EXERCISE: Lines from the one containing "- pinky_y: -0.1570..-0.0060" through the last line of the data are to be repeated word for word, both ends included.

SUPPLIED DATA:
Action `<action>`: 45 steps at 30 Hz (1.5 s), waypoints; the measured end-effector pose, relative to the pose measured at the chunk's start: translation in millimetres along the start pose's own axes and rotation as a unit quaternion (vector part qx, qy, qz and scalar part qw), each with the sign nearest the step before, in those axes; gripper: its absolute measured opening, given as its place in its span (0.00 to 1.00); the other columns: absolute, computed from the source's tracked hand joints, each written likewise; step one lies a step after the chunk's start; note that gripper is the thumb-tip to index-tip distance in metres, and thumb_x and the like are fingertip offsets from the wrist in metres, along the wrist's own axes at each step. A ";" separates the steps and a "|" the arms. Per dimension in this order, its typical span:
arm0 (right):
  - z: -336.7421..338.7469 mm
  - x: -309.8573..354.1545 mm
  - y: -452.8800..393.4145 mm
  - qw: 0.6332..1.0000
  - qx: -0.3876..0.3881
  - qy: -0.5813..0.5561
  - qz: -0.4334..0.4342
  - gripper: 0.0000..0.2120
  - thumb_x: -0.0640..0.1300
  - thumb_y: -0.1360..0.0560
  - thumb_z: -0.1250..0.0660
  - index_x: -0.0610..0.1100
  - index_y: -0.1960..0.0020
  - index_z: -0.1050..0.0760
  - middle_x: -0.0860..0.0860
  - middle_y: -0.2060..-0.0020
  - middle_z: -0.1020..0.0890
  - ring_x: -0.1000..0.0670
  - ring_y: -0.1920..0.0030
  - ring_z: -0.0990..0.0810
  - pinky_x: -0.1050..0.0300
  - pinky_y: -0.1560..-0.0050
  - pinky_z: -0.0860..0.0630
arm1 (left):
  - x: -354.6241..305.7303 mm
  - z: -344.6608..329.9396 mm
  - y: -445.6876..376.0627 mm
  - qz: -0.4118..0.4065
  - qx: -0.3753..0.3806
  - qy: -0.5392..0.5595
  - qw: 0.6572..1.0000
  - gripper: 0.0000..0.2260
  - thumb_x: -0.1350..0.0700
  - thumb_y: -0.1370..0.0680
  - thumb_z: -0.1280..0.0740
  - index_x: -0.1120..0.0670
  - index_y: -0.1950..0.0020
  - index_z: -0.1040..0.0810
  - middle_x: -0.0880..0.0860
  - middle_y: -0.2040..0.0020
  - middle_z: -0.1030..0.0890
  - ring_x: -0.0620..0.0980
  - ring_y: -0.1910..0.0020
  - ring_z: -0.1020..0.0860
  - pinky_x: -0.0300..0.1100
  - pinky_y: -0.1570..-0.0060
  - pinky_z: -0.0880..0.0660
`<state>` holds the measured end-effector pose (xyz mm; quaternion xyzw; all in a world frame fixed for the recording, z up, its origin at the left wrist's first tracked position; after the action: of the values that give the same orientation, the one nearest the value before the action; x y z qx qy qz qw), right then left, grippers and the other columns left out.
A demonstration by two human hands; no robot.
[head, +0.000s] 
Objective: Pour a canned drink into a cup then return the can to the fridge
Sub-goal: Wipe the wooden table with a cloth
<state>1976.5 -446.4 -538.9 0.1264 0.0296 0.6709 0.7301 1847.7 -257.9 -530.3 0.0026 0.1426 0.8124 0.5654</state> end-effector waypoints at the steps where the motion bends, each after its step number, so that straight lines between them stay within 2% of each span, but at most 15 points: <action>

FINISHED TASK:
  - pinky_y: -0.1570..-0.0060
  - pinky_z: -0.0880..0.0660
`<state>` holds the measured end-effector pose (xyz mm; quaternion xyzw; all in a world frame fixed for the recording, z up, its origin at the left wrist's first tracked position; after the action: of the values that give the same orientation, the one nearest the value before the action; x y z qx qy qz qw), right then left, grippers and the other columns left out.
A demonstration by two human hands; no robot.
[head, +0.000s] 
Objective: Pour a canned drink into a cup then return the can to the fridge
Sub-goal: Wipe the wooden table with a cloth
<state>1976.5 -446.4 -538.9 0.1264 0.0296 0.6709 0.7301 1847.7 -257.9 -530.3 0.0026 0.1426 0.8124 0.5654</state> end-effector waypoints at the steps where the motion bends, each after its step number, so that straight lines between them stay within 2% of each span, but at most 15 points: <action>

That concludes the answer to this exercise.